可以看出,菌株YIM321801 与菌株YIM3088 合用 ,菌株 YIM321801 与菌 株YIM3058 合用,菌株YZ3.41 与菌株 YIM321812 合用,菌株 YIM3234 与菌株YZ3.9015 合用,菌株 YZ3.41 与菌株 YZ3.72 合用,菌株YIM3234 与菌株8-66 合用,均能使大黄素转化率增高,其中菌株YIM321801 与菌株YIM3088 合用效果最为显著,大黄素转化率达到60.1%,而单菌YIM321801大黄素转化率仅为30.7%,单菌YIM3088 大黄素转化率仅为21.1%。菌株YZ3.41 与菌株YZ3.72 合用效果较为显著,大黄素转化率达到21.5%,而单菌YZ3.41大黄素转化率仅为9.1%,单菌YZ3.72 大黄素转化率仅为8.2%。菌株YZ3.41 与菌株YIM321812 合用效果也较为显著,大黄素转化率达到26.6%,而单菌YZ3.41大黄素转化率仅为9.1%,单菌YIM321812大黄素转化率仅为19.1%。
为了寻找ω-羟基大黄素生成率高的菌株组合,并考察组合混合菌的各单菌之间是否存在协同作用,所以只对高ω-羟基大黄素生成率的混合菌与组合混合菌的各单菌比较,8 组混合菌与单菌固态转化产物的ω-羟基大黄素生成率(表2、图2)。
在29 组混合菌固态转化产物中,转化产物的ω-羟基大黄素生成率最高的8 组混合菌分别为YIM321801:YIM3088、YIM321801:YIM3058、YZ3.41:YIM321812、YIM3234: YZ3.9015、YZ3.42: YZ3.9015、YIM3001:YIM39321、米根霉:YZ3.72、YZ3.41:YIM39321,其ω-羟基大黄素生成率依次为32.9%、22.4%、13.7%、12%、9.6%、9.2%、8.9%、8.5%(表2)。

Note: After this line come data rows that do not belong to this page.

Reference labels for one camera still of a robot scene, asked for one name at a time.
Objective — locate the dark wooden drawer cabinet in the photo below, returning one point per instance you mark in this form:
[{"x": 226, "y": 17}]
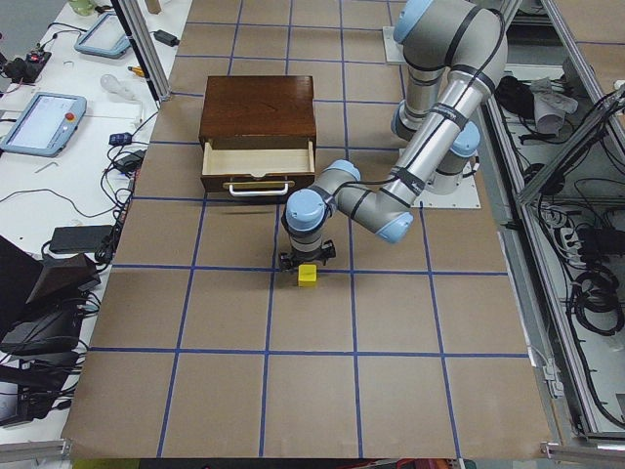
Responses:
[{"x": 257, "y": 106}]

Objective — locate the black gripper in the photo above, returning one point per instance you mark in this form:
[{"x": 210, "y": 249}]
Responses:
[{"x": 307, "y": 258}]

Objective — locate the near teach pendant tablet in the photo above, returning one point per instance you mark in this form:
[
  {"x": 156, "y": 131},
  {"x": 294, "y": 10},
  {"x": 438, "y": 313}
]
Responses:
[{"x": 46, "y": 125}]

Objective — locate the yellow cube block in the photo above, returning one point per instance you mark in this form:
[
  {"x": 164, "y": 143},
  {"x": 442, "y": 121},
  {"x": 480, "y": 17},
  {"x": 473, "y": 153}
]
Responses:
[{"x": 307, "y": 275}]

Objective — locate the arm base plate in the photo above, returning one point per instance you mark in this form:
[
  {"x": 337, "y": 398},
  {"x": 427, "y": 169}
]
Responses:
[
  {"x": 452, "y": 185},
  {"x": 393, "y": 50}
]

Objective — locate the light wood drawer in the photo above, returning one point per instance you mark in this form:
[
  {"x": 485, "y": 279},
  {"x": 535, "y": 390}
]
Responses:
[{"x": 258, "y": 166}]

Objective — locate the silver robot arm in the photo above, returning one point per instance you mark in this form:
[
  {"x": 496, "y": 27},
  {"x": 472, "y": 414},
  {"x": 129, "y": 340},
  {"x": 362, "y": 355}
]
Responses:
[{"x": 456, "y": 53}]

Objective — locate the small blue black device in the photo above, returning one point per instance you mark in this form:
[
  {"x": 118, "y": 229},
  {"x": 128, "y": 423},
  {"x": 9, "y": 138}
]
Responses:
[{"x": 120, "y": 139}]

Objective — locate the aluminium frame post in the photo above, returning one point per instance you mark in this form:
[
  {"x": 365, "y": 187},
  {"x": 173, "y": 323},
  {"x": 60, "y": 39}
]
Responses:
[{"x": 133, "y": 23}]

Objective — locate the black power adapter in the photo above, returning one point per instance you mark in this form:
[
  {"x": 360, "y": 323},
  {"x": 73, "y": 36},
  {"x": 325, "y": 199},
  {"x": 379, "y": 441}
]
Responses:
[{"x": 79, "y": 239}]

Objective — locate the far teach pendant tablet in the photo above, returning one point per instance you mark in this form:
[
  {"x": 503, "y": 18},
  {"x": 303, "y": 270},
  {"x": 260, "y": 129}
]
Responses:
[{"x": 106, "y": 38}]

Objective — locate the teach pendant tablet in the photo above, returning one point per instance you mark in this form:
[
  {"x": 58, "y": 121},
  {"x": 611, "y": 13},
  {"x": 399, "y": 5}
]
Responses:
[
  {"x": 46, "y": 125},
  {"x": 106, "y": 38}
]

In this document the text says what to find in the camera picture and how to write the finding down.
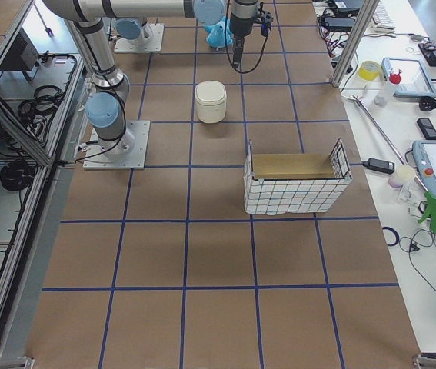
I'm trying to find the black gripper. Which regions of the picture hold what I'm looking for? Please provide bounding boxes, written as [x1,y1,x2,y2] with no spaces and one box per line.
[232,36,244,69]

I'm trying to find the cream white trash can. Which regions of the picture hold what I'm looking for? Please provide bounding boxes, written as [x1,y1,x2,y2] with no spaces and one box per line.
[195,81,227,124]

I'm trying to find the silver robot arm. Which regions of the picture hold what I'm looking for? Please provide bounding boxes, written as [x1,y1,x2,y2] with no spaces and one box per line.
[45,1,273,170]

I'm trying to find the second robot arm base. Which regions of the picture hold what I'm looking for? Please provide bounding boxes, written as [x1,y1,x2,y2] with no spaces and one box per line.
[115,18,165,53]

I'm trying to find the blue plush toy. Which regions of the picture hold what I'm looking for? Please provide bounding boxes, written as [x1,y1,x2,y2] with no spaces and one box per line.
[203,16,233,50]

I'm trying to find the black power brick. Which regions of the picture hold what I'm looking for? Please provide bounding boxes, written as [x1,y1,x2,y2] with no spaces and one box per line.
[320,17,355,32]

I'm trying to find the long metal rod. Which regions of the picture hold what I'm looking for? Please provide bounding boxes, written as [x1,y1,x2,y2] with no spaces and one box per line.
[347,95,430,192]

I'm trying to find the yellow tape roll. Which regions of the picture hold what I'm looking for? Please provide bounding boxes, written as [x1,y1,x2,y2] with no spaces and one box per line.
[358,60,381,81]

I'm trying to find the checkered cardboard box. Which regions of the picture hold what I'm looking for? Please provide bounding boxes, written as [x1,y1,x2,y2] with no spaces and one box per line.
[243,139,352,215]

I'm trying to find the clear bottle red cap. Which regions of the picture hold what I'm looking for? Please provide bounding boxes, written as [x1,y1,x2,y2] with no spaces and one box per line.
[374,69,401,108]

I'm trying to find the black power adapter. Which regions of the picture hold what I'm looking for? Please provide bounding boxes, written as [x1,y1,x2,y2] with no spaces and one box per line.
[362,158,395,175]

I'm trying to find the upper teach pendant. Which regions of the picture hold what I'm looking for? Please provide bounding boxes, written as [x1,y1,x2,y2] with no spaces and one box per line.
[381,57,436,98]

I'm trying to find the black round cap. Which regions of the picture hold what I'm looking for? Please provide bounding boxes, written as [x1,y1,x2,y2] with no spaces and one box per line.
[418,96,436,112]

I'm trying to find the black remote control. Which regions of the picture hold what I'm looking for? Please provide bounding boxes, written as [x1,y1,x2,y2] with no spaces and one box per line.
[417,118,436,141]

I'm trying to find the small white cup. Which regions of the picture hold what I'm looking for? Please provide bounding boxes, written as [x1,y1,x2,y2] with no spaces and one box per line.
[388,165,416,188]

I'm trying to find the black control box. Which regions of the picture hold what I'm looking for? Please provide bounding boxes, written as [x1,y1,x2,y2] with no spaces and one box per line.
[0,28,39,81]

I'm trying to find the green plastic gun tool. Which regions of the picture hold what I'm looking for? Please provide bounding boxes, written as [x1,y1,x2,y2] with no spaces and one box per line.
[418,191,436,234]

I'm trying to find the aluminium frame post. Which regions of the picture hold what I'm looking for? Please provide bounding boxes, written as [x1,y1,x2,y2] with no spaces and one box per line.
[331,0,379,88]

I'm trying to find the coiled black cables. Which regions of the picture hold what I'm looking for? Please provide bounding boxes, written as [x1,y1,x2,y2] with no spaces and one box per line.
[17,85,65,134]

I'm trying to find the blue tape ring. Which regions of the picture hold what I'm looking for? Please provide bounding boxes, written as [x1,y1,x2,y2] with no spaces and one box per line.
[381,226,399,248]

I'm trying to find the black cable on table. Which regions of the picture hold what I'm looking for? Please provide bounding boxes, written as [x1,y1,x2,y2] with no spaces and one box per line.
[398,227,436,327]

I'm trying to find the aluminium side rail frame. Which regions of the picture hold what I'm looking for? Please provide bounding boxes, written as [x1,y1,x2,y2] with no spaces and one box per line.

可以看出,菌株YIM321801 与菌株YIM3088 合用 ,菌 株 YZ3.41 与 菌 株YIM321812 合 用 ,菌 株YIM3234 与菌株 YZ3.9015 合用,菌株 YIM3001 与菌株YIM39321 合用,菌株 YZ3.41 与菌株 YIM39321 合用,均能使ω-羟基大黄素生成率增高,其中菌株YIM321801 与菌株YIM3088 合用效果最为显著,ω-羟基大黄素生成率达到32.9%。而单菌YIM321801ω-羟基大黄素生成率仅为22.8%,单菌YIM3088 大黄素转化率仅为0.8%。菌株YIM3001与菌株YIM39321合用效果较为显著,ω-羟基大黄素生成率达到9.2%,而单菌YIM3001ω-羟基大黄素生成率仅为1.1%,单菌YIM39321ω-羟基大黄素生成率仅为3.0%。菌株YZ3.41与菌株YIM321812合用效果较为显著,ω-羟基大黄素生成率达到13.7%,而单菌YZ3.41ω-羟基大黄素生成率仅为7.1%,单菌YIM321812ω-羟基大黄素生成率仅为10.7%。
表1 7组混合菌与单菌固态转化产物的大黄素转化率
图1 (Ⅰ、Ⅱ)混合菌与单菌固态转化产物的大黄素转化率比较
表2 8组混合菌与单菌固态转化产物的ω-羟基大黄素生成率
图2 (Ⅰ、Ⅱ)混合菌与单菌固态转化产物的ω-羟基大黄素生成率比较
产生成分种类最多的菌株分别是8-66,共有8 种未知成分(除ω-羟基大黄素外)。58 株菌中具有转化能力的菌株有57 株,能转化成ω-羟基大黄素的有39株。其中专一性较强(只产生1 种成分)的有YZ3.9022、YZ3.9024、YZ3.9021、YZ3.9023、YIM39439、YZ3.9032、YZ3.9034、YIM39409 共 8 株菌,其中菌株YIM39439 转化产物产生ω-羟基大黄素,生成率为0.4%,其余7 株转化产物均没有产生ω-羟基大黄素,其大黄素转化率依次为5.5%、0.6%、2.5%、0.4%、0.6%、2.3%、1.0%、1.2%。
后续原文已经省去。